Through her research, Lyubomirsky has seen how a person’s set point comes into play when measuring happiness.
“My students and I have found that truly happy individuals construe life events and daily situations in ways that seem to maintain their happiness,” she says, “while unhappy individuals construe experiences in ways that seem to reinforce unhappiness.”
Remarkably, Lyubomirsky’s pie theory estimates that only 10 percent of our happiness is attributable to external circumstances like socioeconomic status, marital status, ethnicity, religious beliefs and age. This seems counterintuitive; people tend to assume circumstances play a much larger role in our happiness.
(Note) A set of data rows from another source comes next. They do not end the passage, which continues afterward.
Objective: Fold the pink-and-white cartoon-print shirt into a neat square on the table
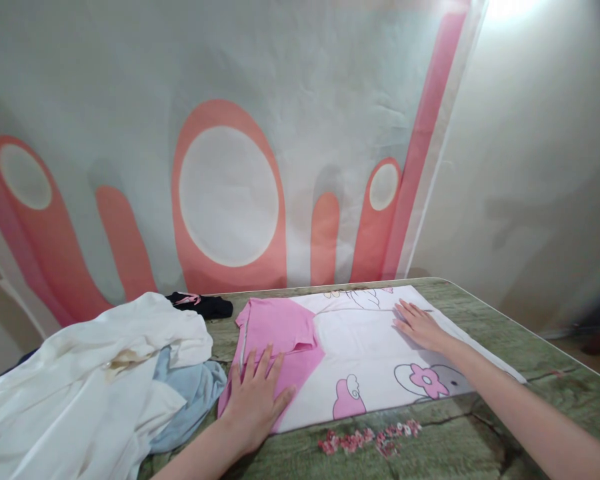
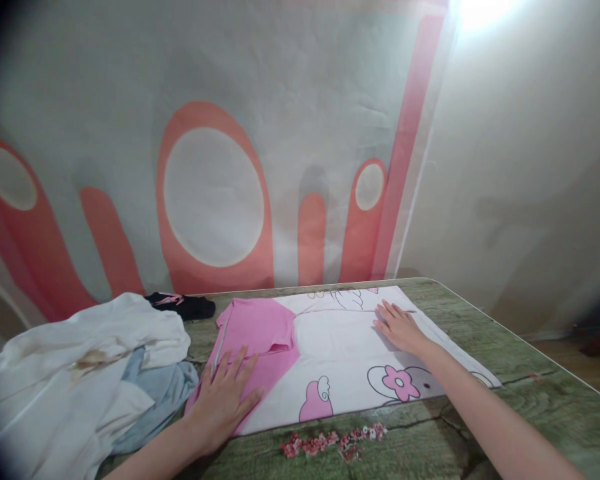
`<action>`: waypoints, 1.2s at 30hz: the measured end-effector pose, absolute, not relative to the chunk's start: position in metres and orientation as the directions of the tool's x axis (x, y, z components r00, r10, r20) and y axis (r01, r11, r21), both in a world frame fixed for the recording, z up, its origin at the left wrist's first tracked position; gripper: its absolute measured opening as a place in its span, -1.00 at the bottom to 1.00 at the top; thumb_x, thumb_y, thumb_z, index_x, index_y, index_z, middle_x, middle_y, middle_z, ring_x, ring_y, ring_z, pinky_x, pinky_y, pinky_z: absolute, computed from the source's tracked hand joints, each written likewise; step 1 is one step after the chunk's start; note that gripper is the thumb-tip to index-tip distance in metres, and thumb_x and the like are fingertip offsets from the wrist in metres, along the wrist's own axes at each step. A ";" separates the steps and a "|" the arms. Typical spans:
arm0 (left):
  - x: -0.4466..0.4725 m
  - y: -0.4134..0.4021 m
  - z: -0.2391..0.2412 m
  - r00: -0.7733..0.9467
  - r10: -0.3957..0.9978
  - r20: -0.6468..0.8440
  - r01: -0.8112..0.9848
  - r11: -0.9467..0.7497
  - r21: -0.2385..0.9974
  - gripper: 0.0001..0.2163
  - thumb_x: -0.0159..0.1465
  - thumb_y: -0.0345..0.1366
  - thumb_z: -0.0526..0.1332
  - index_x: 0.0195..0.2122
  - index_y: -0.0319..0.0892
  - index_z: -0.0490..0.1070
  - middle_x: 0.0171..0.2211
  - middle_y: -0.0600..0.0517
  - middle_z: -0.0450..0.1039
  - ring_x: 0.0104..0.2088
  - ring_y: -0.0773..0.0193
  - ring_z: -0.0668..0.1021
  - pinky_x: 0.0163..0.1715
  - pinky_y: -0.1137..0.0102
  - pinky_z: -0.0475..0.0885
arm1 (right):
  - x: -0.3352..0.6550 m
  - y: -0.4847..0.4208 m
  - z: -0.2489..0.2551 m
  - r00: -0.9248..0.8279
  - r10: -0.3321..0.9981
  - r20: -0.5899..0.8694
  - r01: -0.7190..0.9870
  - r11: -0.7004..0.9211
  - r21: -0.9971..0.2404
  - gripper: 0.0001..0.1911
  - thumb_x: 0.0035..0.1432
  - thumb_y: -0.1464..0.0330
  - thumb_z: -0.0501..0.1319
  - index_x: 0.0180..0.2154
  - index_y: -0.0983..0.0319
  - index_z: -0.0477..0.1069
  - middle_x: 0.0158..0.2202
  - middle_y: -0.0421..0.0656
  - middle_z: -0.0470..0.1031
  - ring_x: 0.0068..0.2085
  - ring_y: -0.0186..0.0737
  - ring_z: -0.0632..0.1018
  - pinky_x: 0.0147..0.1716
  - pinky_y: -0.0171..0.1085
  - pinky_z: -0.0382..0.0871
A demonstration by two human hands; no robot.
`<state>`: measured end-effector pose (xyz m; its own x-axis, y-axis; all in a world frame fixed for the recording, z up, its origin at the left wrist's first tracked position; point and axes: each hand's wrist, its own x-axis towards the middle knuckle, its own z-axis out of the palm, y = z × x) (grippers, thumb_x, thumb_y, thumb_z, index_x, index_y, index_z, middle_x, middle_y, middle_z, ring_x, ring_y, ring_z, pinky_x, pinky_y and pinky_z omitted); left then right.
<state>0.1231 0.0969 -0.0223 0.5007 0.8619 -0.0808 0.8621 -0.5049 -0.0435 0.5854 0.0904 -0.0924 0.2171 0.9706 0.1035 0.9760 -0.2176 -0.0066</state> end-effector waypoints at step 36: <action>0.202 0.130 -0.044 0.539 0.838 -0.086 0.842 -0.537 0.048 -0.10 0.06 0.35 -0.27 0.27 -0.22 -0.12 0.28 -0.23 -0.27 0.20 -0.38 -0.15 -0.01 -0.27 -0.18 | 0.468 -0.032 -0.013 0.260 0.964 -0.063 0.956 -0.247 0.158 -0.39 0.11 -0.02 -0.06 -0.46 0.31 0.53 -0.45 0.16 0.52 -0.38 0.20 0.55 -0.37 0.06 0.34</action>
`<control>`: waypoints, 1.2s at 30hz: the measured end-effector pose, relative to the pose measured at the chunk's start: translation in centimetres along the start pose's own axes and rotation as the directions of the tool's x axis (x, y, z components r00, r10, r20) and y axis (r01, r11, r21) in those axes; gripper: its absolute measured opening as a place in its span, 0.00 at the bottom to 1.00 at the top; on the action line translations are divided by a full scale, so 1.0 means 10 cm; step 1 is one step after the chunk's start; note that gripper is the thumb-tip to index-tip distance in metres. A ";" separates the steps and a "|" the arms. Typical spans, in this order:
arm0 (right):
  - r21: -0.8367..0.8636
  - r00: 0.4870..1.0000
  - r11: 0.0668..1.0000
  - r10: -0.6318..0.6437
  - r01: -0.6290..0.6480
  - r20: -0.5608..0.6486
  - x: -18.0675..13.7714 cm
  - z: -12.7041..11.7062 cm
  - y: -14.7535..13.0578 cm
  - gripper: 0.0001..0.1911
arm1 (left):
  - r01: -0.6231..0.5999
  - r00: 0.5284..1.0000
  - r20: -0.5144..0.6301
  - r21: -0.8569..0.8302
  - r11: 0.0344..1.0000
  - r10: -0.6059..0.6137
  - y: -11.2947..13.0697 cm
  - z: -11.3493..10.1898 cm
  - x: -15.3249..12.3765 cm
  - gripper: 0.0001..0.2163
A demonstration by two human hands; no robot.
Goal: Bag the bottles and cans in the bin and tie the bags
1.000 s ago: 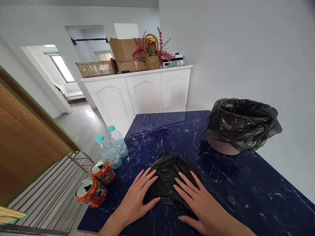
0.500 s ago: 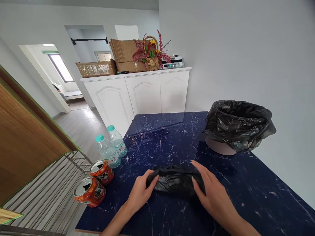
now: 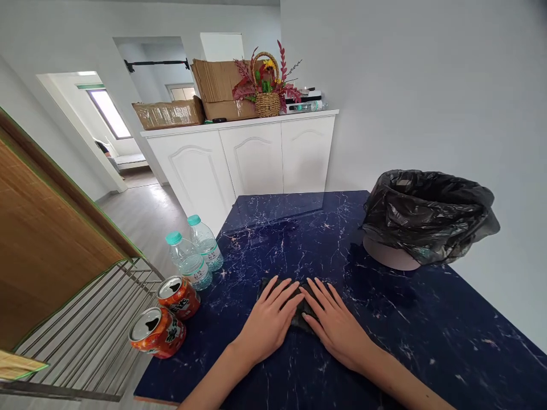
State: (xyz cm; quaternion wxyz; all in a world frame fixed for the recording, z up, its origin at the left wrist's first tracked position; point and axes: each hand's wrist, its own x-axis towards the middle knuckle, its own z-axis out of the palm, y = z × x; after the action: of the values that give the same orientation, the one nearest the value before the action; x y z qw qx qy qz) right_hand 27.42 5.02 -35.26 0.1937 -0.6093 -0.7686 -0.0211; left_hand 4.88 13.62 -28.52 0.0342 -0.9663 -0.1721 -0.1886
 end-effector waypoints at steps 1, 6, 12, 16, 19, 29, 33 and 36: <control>0.004 1.000 1.000 0.001 -0.001 0.006 0.00 -0.01 0.00 0.33 | 0.021 0.999 0.034 0.012 1.000 -0.021 0.00 0.01 0.00 0.24; 0.035 1.000 0.999 0.008 -0.009 0.020 0.00 -0.06 0.01 0.33 | 0.110 0.986 0.130 -0.035 0.993 -0.105 -0.07 0.09 -0.13 0.28; 0.040 0.999 0.999 0.011 -0.013 0.042 0.01 -0.07 0.01 0.32 | 0.147 0.975 0.187 -0.117 0.982 -0.124 -0.12 0.11 -0.21 0.28; 0.048 0.999 0.999 0.017 -0.020 0.044 0.00 -0.05 -0.01 0.32 | 0.168 0.971 0.194 -0.137 0.976 -0.140 -0.12 0.12 -0.20 0.28; 0.068 0.997 0.997 0.035 -0.040 0.072 0.01 -0.06 -0.01 0.32 | 0.179 0.969 0.195 -0.146 0.973 -0.149 -0.11 0.11 -0.21 0.28; 0.235 0.943 0.915 0.331 -0.330 0.036 -0.04 -0.29 0.38 0.24 | 0.198 0.980 0.034 -0.127 0.972 -0.195 0.06 -0.05 -0.38 0.30; 0.308 0.950 0.899 0.290 -0.311 0.114 -0.03 -0.46 0.32 0.10 | 0.281 0.959 0.004 -0.158 0.946 -0.284 0.05 -0.09 -0.52 0.30; 0.456 0.950 0.835 0.250 -0.309 0.186 -0.04 -0.60 0.18 0.07 | 0.362 0.928 -0.012 -0.200 0.910 -0.372 -0.01 -0.08 -0.63 0.29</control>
State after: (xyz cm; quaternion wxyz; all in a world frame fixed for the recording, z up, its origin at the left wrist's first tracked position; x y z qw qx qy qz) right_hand 30.85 3.51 -30.20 0.2934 -0.6480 -0.6626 0.2347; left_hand -0.87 11.57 -30.10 -0.0919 -0.9103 -0.3304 -0.2318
But Lyubomirsky asserts there’s a wealth of evidence to support her conclusion, including a study showing that “Americans who earn more than $10 million per year are only slightly happier than nonwealthy office or blue-collar workers.”
That leaves 40 percent of the pie, and Lyubomirsky explains that this portion of happiness is completely under our control—our intentional daily activities and the choices we make. In other words, we can be happier if we actively work at it; there are happiness skills we can learn through practice.
“Happiness has numerous positive byproducts,” she says, “which appear to benefit not only individuals but families, communities and society as a whole.
Numerous studies have shown that people who are happy are more likely to succeed in life—in their work life, in their personal/family life and with their health. For example, happy people live longer, are more likely to find marriage partners and go on to earn higher incomes.”
How do you “get happy,” though, if you’re not? Lyubomirsky suggests taking that 40 percent of the pie—the large slice that’s completely in your own hands—and doing what she calls “Happiness Activities.” They’re all research-tested, “positive activity interventions” that you can repeat daily, for example, doing acts of kindness, nurturing your social relationships and learning to forgive those who have hurt you.
“Happiness strategies introduce you to the concept of mindful actions that you can use to achieve a happier life,” she says. “Apply them to your own life, and you will harness the promise of the 40 percent solution.”